• **What you are asked to do**:
Which lines run from the line containing "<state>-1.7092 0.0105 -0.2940" through the end of the records below? Reproduce them exactly, and nothing else.

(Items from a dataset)

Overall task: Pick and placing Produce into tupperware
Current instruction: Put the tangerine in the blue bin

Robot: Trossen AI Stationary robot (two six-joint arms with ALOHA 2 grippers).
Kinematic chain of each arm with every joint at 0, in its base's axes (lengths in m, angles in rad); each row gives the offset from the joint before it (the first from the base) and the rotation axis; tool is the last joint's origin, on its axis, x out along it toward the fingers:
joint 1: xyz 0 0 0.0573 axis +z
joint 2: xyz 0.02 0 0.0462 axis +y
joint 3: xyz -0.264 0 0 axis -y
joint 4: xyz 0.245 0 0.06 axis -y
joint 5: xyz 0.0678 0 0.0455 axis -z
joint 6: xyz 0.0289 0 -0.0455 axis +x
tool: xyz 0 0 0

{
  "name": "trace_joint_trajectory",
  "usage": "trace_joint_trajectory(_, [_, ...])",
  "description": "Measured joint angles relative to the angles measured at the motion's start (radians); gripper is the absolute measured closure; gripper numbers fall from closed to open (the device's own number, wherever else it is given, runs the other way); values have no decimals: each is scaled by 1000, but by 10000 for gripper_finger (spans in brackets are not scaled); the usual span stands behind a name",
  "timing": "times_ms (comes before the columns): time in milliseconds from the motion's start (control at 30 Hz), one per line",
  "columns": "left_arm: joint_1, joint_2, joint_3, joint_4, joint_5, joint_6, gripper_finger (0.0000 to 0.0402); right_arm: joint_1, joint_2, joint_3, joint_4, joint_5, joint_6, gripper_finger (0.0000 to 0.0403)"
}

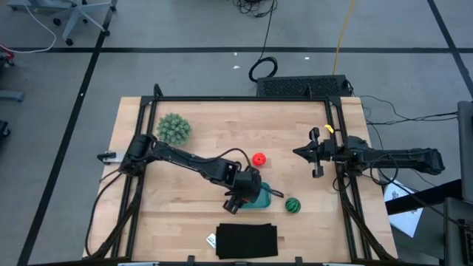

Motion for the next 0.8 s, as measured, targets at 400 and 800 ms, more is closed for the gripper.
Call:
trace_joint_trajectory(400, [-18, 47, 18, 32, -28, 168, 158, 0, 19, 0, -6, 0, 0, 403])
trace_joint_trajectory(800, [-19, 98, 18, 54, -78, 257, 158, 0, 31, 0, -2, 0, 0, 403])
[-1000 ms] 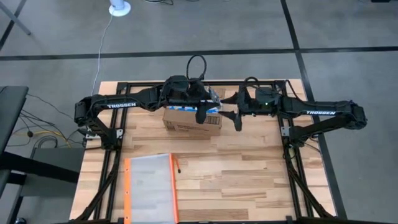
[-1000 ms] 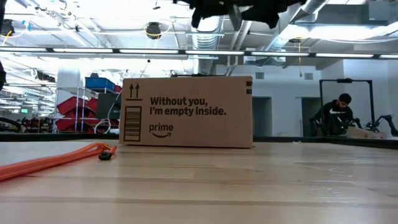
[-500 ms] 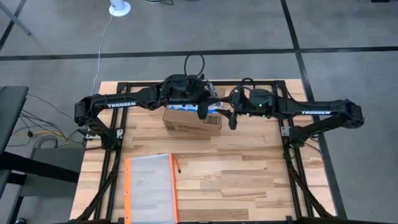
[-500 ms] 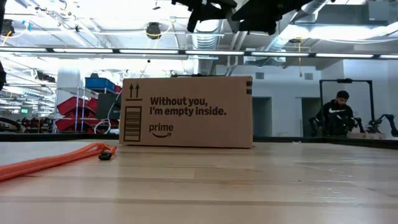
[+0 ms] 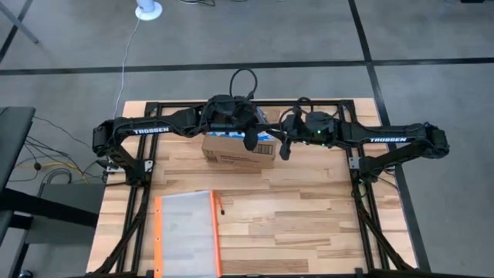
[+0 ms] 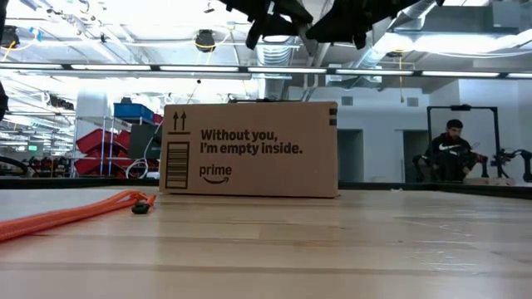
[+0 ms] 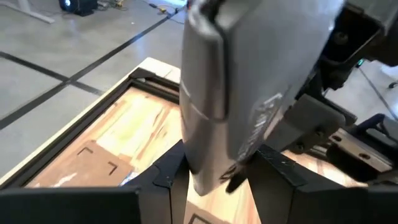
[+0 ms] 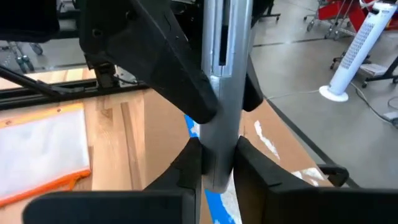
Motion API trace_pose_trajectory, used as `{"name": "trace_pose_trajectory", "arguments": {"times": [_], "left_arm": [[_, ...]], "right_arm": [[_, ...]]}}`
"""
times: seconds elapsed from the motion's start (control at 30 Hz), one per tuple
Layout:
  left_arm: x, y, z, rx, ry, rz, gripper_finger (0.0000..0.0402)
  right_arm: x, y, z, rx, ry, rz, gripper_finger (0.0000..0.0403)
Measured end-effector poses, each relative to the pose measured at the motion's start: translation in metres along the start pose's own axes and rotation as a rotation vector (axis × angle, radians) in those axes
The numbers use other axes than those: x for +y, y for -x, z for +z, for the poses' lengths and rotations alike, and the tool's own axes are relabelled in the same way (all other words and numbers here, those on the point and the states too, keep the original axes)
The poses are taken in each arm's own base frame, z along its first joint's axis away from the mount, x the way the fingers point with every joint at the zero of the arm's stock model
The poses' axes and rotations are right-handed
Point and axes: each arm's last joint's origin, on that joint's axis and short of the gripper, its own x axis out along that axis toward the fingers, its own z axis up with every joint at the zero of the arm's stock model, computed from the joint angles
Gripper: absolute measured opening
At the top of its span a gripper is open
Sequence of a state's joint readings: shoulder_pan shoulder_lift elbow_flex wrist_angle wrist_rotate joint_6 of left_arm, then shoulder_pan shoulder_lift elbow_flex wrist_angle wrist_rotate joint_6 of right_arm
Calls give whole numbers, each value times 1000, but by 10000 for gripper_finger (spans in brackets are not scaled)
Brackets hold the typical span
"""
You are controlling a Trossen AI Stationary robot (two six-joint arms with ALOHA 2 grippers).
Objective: Unpack boxes
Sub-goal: Open the cardboard box with the silver cutter
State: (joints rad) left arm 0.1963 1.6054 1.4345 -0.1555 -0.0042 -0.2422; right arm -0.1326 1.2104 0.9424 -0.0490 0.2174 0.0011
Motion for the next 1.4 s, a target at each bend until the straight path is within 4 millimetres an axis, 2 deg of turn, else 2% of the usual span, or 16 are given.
{"name": "trace_pose_trajectory", "arguments": {"times": [0.13,0.27,0.37,0.67,0.97,1.23,1.3,1.4], "left_arm": [[-1,0,-1,7,-26,-10,114],[0,1,-7,77,-95,-15,178],[0,5,-10,121,-158,-13,204],[-10,7,4,-21,-338,-89,210],[-15,9,9,-70,-340,-206,210],[-17,11,13,-66,-336,-211,165],[-18,11,12,-55,-322,-213,138],[-17,11,10,-27,-301,-221,70]], "right_arm": [[0,0,0,1,-23,6,44],[-1,4,-1,18,-37,14,44],[-5,14,2,15,-79,42,44],[-3,25,7,3,-134,183,44],[10,28,6,14,-113,257,44],[16,29,3,38,-100,278,44],[16,29,3,43,-100,278,44],[15,29,2,49,-89,273,44]]}}
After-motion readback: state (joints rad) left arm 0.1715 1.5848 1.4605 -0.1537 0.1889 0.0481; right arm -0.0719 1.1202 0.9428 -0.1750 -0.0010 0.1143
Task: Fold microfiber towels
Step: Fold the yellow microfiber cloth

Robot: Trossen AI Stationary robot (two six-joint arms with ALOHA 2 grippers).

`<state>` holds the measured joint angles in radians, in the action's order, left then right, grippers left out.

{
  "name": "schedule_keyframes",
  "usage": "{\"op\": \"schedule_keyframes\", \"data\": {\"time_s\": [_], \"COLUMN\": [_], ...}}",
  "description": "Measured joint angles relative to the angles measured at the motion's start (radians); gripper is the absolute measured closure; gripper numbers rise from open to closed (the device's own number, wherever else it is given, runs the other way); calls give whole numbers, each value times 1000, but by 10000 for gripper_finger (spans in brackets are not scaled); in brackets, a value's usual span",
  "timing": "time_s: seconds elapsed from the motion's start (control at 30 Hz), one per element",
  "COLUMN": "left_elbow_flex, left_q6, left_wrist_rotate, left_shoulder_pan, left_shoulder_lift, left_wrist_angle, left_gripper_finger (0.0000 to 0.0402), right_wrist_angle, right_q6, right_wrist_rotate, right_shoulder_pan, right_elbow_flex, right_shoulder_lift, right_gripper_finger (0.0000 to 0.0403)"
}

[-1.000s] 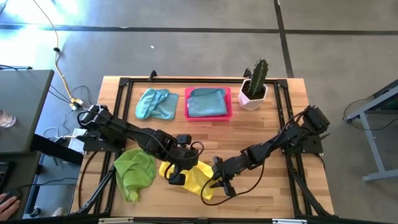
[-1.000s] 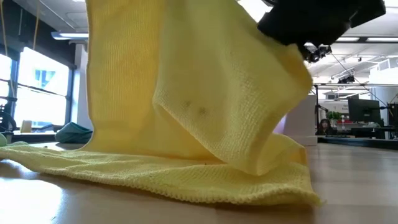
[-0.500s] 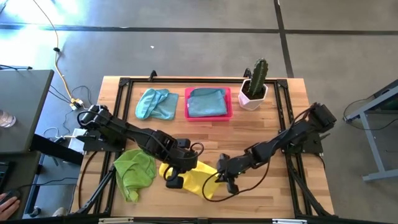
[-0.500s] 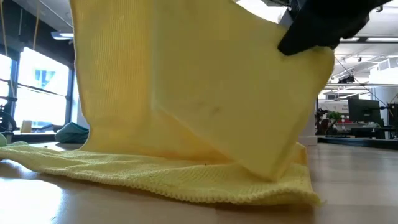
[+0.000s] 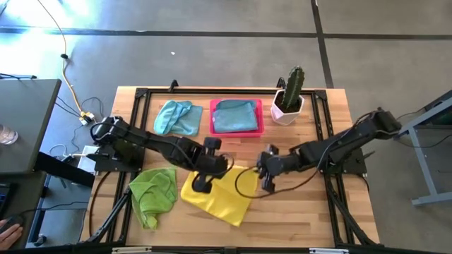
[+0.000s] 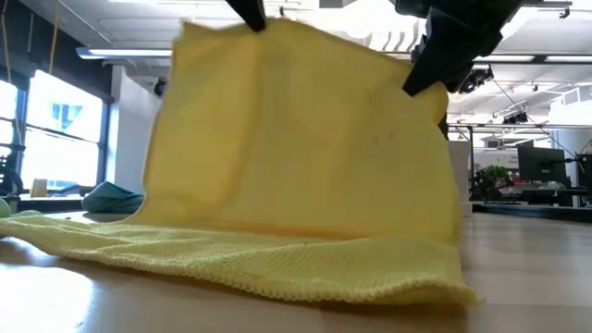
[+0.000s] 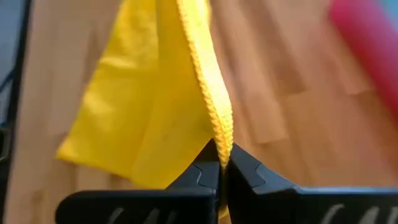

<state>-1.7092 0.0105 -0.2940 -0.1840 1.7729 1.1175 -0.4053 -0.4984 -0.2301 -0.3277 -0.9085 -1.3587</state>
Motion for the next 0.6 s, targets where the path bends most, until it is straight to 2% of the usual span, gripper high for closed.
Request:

• **Your solution**:
<state>-1.7092 0.0105 -0.2940 -0.1840 1.7729 1.1175 -0.4053 -0.4984 -0.2301 -0.3277 -0.9085 -1.3587</state>
Motion for the next 0.6 s, targets where the path bends most, until it is straight to 2% of the usual span, gripper high for closed.
Request:

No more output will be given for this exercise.